Among traditional IRA–owning households with rollovers, 86% indicated that they had preserved their entire employer-sponsored retirement plan balance in their most recent rollover.

Moreover, about 6 in 10 traditional IRA–owning households with rollovers made their most recent rollover in 2018 or later, including 31% whose most recent rollover was in 2020 or later. Notably, among households with rollovers in their traditional IRAs, only about 43% percent had made traditional IRA contributions in addition to their rollovers.

Reasons for Rollovers

And while most traditional IRA–owning households with rollovers had multiple reasons for rolling over the balances from their employer-sponsored plans to traditional IRAs, the three most common primary reasons for doing so were:

  • not wanting to leave assets behind at the former employer (22%);
  • wanting to consolidate assets (21%); and
  • wanting more investment options (17%).

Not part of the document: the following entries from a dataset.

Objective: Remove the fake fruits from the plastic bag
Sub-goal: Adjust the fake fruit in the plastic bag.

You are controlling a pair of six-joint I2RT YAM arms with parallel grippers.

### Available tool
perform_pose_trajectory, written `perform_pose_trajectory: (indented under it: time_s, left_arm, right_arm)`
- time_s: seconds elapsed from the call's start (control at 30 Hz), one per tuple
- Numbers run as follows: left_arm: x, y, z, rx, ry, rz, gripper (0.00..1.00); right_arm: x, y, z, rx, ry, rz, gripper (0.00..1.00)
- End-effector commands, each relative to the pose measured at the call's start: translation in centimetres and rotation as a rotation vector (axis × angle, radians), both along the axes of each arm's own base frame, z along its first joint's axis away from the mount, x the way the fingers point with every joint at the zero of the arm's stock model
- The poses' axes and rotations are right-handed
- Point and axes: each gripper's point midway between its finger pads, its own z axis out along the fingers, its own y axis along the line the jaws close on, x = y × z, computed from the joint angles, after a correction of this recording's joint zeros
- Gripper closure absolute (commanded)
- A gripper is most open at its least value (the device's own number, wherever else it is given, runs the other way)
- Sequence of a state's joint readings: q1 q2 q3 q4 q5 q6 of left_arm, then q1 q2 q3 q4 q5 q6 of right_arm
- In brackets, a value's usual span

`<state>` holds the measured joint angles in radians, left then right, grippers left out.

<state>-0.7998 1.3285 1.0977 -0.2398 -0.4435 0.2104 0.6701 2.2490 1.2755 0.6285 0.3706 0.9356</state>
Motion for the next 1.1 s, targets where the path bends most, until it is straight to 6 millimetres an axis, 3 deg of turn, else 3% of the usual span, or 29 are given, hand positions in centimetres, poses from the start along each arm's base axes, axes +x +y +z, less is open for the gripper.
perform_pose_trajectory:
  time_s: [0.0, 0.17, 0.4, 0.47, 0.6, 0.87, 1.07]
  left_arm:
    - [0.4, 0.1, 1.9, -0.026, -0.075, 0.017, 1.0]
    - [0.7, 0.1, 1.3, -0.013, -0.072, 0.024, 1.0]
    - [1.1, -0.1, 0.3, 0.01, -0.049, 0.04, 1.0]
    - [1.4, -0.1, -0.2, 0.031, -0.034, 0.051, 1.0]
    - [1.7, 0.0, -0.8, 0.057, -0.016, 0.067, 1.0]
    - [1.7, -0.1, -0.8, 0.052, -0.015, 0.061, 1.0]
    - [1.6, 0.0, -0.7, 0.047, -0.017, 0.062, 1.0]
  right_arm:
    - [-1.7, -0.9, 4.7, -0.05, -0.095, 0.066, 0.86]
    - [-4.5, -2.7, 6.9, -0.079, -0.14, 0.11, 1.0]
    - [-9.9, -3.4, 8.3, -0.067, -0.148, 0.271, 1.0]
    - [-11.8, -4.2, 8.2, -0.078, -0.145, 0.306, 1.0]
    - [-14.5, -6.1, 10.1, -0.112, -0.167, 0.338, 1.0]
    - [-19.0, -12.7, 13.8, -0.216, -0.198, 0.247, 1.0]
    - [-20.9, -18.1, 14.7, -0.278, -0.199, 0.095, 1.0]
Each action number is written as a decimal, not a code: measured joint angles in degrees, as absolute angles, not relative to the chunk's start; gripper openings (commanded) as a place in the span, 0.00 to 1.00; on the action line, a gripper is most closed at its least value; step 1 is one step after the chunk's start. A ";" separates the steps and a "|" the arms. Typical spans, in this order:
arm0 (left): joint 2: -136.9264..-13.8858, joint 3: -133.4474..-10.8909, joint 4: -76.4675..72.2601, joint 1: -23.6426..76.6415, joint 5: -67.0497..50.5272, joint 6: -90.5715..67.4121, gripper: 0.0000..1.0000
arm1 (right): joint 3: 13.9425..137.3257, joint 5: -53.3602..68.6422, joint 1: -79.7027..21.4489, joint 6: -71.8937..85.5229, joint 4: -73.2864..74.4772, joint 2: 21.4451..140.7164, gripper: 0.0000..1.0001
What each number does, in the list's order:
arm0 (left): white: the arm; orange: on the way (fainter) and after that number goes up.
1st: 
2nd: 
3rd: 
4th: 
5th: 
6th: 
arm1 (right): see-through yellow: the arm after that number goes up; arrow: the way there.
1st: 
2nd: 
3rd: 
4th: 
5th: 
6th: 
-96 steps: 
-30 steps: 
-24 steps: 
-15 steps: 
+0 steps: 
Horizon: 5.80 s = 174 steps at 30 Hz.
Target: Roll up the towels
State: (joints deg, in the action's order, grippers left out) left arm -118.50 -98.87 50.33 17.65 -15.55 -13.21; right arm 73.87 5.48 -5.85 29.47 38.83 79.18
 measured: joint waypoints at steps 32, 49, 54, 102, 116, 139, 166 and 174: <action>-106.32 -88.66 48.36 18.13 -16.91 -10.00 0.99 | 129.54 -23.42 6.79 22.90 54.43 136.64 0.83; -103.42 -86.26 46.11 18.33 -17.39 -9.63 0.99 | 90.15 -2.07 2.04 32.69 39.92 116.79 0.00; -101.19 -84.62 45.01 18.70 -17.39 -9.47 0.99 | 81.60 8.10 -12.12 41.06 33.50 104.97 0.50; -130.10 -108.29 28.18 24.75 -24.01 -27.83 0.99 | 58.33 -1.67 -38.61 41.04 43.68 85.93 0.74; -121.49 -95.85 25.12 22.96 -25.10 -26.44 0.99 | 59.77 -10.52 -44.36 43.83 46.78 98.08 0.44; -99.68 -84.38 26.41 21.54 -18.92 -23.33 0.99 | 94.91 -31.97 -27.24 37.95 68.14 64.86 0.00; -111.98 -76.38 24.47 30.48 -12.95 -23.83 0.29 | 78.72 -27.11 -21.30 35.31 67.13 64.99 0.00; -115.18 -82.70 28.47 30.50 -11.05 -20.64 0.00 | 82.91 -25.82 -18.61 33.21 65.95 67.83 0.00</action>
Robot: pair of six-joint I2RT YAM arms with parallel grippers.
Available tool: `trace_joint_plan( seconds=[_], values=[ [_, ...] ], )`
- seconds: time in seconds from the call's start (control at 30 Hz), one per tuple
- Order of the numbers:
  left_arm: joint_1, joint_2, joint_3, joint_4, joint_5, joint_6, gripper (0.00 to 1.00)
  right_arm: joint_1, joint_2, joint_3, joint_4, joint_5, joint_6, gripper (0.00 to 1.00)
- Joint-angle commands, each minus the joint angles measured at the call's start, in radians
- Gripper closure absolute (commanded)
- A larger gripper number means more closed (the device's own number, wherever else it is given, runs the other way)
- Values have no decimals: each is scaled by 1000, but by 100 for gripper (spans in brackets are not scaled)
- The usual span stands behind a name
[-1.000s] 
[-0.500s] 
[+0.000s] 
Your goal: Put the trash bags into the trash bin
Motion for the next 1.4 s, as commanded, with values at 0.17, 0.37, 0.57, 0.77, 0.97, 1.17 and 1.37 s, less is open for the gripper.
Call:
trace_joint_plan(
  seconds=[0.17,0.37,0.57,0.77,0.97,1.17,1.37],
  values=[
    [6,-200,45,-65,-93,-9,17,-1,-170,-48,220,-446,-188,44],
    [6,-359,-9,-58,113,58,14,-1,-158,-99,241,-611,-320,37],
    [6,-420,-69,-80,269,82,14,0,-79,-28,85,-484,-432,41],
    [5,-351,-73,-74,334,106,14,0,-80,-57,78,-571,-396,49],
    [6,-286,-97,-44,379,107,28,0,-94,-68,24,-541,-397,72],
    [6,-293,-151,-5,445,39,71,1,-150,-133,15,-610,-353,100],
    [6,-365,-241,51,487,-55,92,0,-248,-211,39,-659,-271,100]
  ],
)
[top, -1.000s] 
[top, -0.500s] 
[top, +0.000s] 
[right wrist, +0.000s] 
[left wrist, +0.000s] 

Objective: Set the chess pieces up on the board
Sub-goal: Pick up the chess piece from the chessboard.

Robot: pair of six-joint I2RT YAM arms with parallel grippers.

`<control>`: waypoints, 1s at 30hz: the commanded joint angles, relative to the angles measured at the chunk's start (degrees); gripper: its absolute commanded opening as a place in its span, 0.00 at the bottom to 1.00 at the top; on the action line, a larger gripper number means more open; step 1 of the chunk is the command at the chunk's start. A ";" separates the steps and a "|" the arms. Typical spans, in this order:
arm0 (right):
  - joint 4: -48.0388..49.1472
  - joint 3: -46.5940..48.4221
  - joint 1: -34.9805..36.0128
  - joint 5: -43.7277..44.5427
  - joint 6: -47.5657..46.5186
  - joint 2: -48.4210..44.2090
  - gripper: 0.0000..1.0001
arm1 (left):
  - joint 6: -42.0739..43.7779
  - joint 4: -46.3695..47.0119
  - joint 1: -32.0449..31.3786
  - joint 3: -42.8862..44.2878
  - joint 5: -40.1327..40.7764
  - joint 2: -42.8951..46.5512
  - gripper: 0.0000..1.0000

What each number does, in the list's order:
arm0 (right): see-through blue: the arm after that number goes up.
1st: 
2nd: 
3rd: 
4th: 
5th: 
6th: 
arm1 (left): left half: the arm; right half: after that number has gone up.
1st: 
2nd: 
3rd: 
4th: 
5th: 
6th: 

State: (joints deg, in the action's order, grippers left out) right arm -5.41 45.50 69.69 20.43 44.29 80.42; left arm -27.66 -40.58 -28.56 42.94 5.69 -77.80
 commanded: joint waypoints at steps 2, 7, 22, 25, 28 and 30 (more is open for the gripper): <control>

Interestingly, 66% of respondents said a reason for their most recent rollover was that they did not want to leave assets with their former employer. What’s more, 43% of traditional IRA–owning households with rollovers indicated that they wanted to keep their assets with the same financial services provider when they rolled over assets. In contrast, 41% said they rolled over to change financial services providers.

Sources of Information

When asked about their decision to roll over, traditional IRA–owning households indicated that they generally researched the decision to roll money over from their former employer’s retirement plan into a traditional IRA. In this case, 63% consulted multiple sources of information—the most common source of information was professional financial advisers, who were consulted by 63% of traditional IRA–owning households with rollovers, ICI notes.

Additionally, 34% of traditional IRA–owning households with rollovers relied on information provided by their employers, with 26% using printed materials from their employers as a source of information and 20% consulting online materials from their employers. Another 30% said they were told by a financial adviser to roll over, and 27% thought it was easier to roll over to an IRA than into their new employer’s plan.

When asked to identify their primary source of information on the rollover decision, 50% of traditional IRA–owning households with rollovers primarily relied on professional financial advisers. Older households, not surprisingly, were more likely to consult professional financial advisers than younger households.

In this case, 18% of traditional IRA–owning households with rollovers identified their primary source of information on the rollover decision as financial services firms. Seven percent of traditional IRA–owning households with rollovers said their primary source of information was online materials from these firms, with younger households more likely to rely primarily on online resources than older households.

Notably, most traditional IRA–owning households have a planned retirement strategy, the ICI further notes. About two-thirds of traditional IRA–owning households in mid-2023 indicated that they have a strategy for managing income and assets in retirement. Typically, these strategies have many components, including reviewing asset allocations, determining their retirement expenses, developing a retirement income plan, setting aside emergency funds, and determining when to take Social Security benefits, the report further observes.

ICI’s The Role of IRAs in US Households’ Saving for Retirement, 2023 includes information from two separate ICI household surveys. ICI’s IRA Owners Survey, which was conducted in June 2023, is based on a representative sample of 3,255 U.S. households owning traditional IRAs or Roth IRAs.

The second source is from ICI’s Annual Mutual Fund Shareholder Tracking Survey, which was conducted from May to June 2023, and is based on a sample of 6,073 U.S. households.